December 18, 2007

Dorm of the Dead: Zombie Girls Gone Wild But I Still Don't Care

You would think that a low-budget zombie flick with "hot college girls" and Haitian voodoo would be an automatic winner, right? OK, maybe not. But you'd think that it would be funny, right? Well, maybe not. Still, you'd think that a fan of brainless horror movies like me would find something in such a flick to latch onto, right? Well, definitely not.

Here's the plot of Dorm of the Dead such as it is. A professor teaching a class that has something to do with death at an apparently all-female university has brought back some blood taken from a gen-yoo-ine Haitian flesh-eating zombie which he then shows off in class. A snooty girl who doesn't like a goth girl decides that it would be a fun prank if she dripped some of this blood into the mouth of the goth girl while she slept which, it goes without saying, turns the goth girl into a goth zombie (more or less; unlike all the other zombies in the flick, she can still express herself, though we never find out why). The professor has already used the zombie blood to get rid of another girl with whom he was having an affair by turning her into a zombie, since keeping a walking corpse around is far less likely to arouse suspicions than just getting rid of the student entirely. She's already gotten out and bitten a couple of other students, turning them into zombies. Then some stuff happens, and eventually the movie ends.

Ta-dah.

I don't expect much from low-budget flicks like this one. In fact, I watch them to help shut my brain off. Still, there's got to be some internal consistency or else my cinematic drug-of-choice for the evening doesn't work. So when the same zombie exhibits superhuman strength in one scene and in the very next can barely lift a body off the floor with the help of three other zombies, I say, "Hmmmm. That's pretty bad." When a character is seen using a cell phone in one scene but a few minutes later has to find a pay phone to call her friend and tell her that she's turning into a zombie, that's pretty bad, too. There are a lot of inconsistencies like that in Dorm of the Dead.

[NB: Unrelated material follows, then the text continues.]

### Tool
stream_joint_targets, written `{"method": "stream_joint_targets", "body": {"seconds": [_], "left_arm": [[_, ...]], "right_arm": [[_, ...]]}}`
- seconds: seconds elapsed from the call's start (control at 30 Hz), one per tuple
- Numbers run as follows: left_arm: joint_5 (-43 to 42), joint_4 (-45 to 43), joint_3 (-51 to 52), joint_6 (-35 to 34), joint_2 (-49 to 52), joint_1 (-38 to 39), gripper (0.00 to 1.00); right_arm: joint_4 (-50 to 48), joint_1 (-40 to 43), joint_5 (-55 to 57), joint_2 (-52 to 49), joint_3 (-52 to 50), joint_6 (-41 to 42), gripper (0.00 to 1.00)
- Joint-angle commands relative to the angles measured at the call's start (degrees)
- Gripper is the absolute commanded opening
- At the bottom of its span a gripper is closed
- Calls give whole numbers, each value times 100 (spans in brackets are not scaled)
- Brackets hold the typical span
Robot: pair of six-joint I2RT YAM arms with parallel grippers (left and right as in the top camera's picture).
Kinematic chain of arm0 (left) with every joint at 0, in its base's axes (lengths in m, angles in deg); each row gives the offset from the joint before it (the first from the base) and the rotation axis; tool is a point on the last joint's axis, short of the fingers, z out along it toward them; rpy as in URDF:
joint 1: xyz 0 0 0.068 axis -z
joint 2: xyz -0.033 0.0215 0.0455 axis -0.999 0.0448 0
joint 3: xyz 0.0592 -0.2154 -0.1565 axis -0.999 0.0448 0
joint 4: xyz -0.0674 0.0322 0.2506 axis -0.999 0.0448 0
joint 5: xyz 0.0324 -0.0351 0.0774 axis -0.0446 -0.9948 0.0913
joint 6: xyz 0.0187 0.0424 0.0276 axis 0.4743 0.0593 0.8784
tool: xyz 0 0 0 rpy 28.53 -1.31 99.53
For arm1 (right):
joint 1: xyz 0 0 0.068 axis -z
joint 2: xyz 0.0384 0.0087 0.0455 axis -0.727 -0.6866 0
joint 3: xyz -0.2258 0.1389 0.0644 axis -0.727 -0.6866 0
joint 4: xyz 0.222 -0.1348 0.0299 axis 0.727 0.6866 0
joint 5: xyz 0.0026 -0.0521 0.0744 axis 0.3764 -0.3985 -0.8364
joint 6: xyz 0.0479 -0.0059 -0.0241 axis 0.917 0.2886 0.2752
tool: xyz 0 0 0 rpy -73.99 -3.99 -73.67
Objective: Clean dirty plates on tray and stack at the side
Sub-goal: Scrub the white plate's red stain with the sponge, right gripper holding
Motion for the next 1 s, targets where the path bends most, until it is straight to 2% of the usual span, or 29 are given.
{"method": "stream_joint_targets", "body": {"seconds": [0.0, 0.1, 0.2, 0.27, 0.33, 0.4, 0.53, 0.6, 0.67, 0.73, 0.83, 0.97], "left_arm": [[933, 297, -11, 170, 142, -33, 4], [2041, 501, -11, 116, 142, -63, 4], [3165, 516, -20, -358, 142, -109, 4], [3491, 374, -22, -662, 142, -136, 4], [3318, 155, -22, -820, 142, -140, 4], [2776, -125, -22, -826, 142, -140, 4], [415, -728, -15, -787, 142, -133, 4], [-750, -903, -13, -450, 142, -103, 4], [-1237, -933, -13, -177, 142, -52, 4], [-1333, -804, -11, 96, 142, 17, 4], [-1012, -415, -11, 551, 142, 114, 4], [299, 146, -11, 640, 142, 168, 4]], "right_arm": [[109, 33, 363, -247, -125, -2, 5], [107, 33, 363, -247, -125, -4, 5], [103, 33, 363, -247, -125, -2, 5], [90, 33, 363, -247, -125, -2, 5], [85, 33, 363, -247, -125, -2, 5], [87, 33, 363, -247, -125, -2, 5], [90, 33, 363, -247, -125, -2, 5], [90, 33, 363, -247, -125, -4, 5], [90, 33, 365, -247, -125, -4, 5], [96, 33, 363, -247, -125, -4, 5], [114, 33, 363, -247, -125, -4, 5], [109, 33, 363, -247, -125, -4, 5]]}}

Still, that's not the biggest problem. The acting that comes across as if the actors are reading the lines off a cue card for the very first time is a bigger problem, and it happens a lot. There are many moments when a character is clearly supposed to be having an emotional reaction of pure terror but delivers a deadpan line — "Oh the zombies are coming what should I do now?" — that kill any hope of getting involved with the flick. There are also a number of scenes that look like they were shot on different days and then cobbled together in editing. In these, the lighting doesn't come close to matching and in a couple of instances it looks like one character was shot on film stock and the other on video in what ended up as the same scene. There are moments when the viewer must try to remember that two characters are supposed to be in the same room having a conversation because it doesn't look like they are, and they probably weren't. In other shots, somebody gets chewed on by zombies but doesn't bleed... until the next cut, when suddenly they're soaked in fake-looking blood and have all sorts of wounds that simply pop into existence. Again, such scenes look like they were pieced together and often objects in the same shot have moved around between takes.

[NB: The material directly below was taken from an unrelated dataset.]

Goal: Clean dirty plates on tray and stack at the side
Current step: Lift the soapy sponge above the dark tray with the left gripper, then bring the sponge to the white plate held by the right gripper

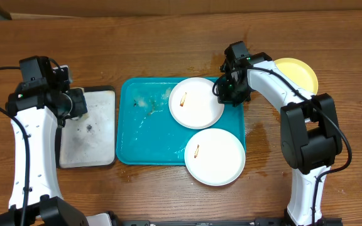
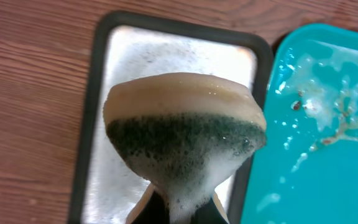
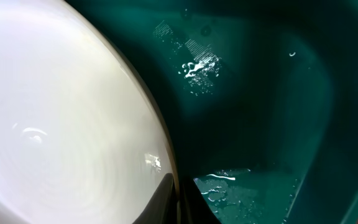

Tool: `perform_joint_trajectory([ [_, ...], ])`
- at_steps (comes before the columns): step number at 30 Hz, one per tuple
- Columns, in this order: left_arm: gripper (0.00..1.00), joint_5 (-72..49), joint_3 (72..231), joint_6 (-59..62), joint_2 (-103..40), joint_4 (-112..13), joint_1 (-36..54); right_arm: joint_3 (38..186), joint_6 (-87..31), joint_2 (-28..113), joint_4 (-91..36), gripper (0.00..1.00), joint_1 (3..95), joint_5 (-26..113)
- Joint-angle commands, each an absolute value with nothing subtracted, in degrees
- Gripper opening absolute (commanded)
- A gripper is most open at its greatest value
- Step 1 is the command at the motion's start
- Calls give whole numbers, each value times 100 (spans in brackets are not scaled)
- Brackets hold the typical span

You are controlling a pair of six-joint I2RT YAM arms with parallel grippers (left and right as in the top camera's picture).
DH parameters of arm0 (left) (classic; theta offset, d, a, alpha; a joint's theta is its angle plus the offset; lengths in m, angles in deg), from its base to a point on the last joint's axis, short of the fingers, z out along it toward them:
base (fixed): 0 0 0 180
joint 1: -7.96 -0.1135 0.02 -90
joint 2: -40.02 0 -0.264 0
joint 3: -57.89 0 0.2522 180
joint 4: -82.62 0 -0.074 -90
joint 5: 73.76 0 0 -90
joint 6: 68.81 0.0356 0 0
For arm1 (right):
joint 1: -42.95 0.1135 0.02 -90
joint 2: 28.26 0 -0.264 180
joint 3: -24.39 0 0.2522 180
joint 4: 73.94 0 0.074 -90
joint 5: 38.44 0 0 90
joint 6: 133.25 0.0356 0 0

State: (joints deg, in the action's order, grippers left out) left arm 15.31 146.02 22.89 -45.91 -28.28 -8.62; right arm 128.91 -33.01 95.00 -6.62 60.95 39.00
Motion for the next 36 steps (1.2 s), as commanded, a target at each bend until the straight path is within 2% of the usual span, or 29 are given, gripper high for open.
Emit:
perform_joint_trajectory([
  [1, 4, 1759, 14894, 2501, -4610, -2896, -707, 13038, -3366, 9380, -692, 4, 6093, 3732],
  [9, 4, 1807, 14864, 2728, -4661, -2962, -368, 13038, -3366, 9380, -688, 4, 6093, 3732],
  [13, 4, 2696, 14748, 2664, -4715, -3377, -174, 13038, -3366, 9380, -714, 4, 6093, 3729],
  [15, 4, 2762, 14750, 2660, -4755, -3196, -176, 13038, -3366, 9380, -692, 4, 6093, 3729],
  [30, 4, 2618, 14748, 2848, -4875, -3309, -169, 13035, -3369, 9380, -684, 4, 6095, 3729],
  [36, 4, 1776, 14748, 3300, -4884, -3344, -169, 13035, -4002, 9402, -474, 4, 6099, 3727],
])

Of course, bad acting and editing can sometimes be overcome with a good sense of humor. Dorm of the Dead doesn't have that either, and more's the pity. A flick called Dorm of the Dead has to be humorous somewhere along the line simply because of the title. There are a few attempts at humor sprinkled throughout the flick, but they fall flat every time.

Andrea Owneby; why, god, why?The only good thing in this flick is that part of the soundtrack is performed by a band that does a very good job of sounding just like Rob Zombie. That's the high point of this whole mess, and even that isn't anything original. That's the last problem with Dorm of the Dead; there's nothing new here at all. We've seen it all before and done much better at that.

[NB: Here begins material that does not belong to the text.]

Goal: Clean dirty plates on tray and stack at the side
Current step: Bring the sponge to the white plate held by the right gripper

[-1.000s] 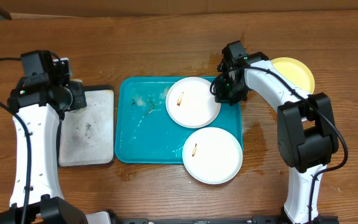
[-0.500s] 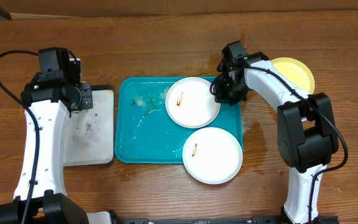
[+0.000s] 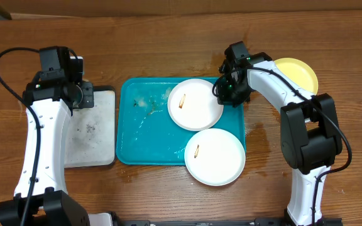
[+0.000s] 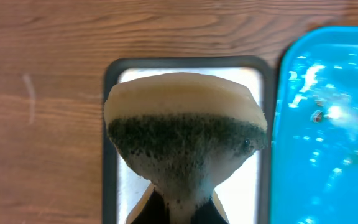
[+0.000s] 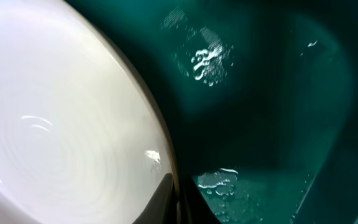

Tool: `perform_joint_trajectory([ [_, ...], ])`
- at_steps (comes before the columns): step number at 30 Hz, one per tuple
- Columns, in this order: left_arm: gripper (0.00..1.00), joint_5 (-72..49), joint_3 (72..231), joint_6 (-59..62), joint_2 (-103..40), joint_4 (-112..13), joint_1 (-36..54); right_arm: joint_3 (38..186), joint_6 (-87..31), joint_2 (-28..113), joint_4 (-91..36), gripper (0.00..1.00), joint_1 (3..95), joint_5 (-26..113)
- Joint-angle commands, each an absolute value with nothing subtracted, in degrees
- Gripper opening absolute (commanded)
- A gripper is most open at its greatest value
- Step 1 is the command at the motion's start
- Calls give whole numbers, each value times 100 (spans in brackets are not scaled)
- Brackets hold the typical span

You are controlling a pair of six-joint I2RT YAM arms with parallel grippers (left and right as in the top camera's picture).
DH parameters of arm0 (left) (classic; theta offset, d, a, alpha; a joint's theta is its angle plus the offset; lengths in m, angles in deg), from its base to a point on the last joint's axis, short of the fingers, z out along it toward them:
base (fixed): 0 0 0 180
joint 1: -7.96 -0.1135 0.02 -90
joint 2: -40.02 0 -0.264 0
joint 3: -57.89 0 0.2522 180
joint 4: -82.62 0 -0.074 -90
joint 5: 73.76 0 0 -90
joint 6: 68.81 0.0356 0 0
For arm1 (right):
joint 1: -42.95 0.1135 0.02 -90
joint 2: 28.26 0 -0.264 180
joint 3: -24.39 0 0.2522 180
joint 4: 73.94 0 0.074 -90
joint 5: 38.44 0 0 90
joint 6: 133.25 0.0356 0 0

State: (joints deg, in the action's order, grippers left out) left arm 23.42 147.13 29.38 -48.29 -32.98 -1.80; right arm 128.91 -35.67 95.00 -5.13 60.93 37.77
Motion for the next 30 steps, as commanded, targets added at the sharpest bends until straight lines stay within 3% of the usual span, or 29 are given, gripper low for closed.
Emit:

I'm not sure who the target is for this flick. I don't think most zombie horror fans would go for it for reasons I've already outlined. There isn't anything here that's likely to spook anyone past age 12, a big problem since the movie is rated R. I suppose a few drunken frat boy types might get off on the occasional simulated lesbian sex scenes, but those have become fairly standard fare in any low-budget zombie flick, too. It's not funny enough (i.e., at all) to appeal to horror-comedy fans. I don't get what there is to hook onto in this formulaic and generally lame zombie-chick exploitation flick. I can only surmise in the end that the target audience is the same crowd that buys Girls Gone Wild DVDs... and Howard Stern, who apparently boosted this movie because stripper and "Stern Girl" Andrea Owneby appears in it. With a voice like hers, though, why would that be a good thing?

If Dorm of the Dead were a student, I'd give it an F- and send a note home to its parents.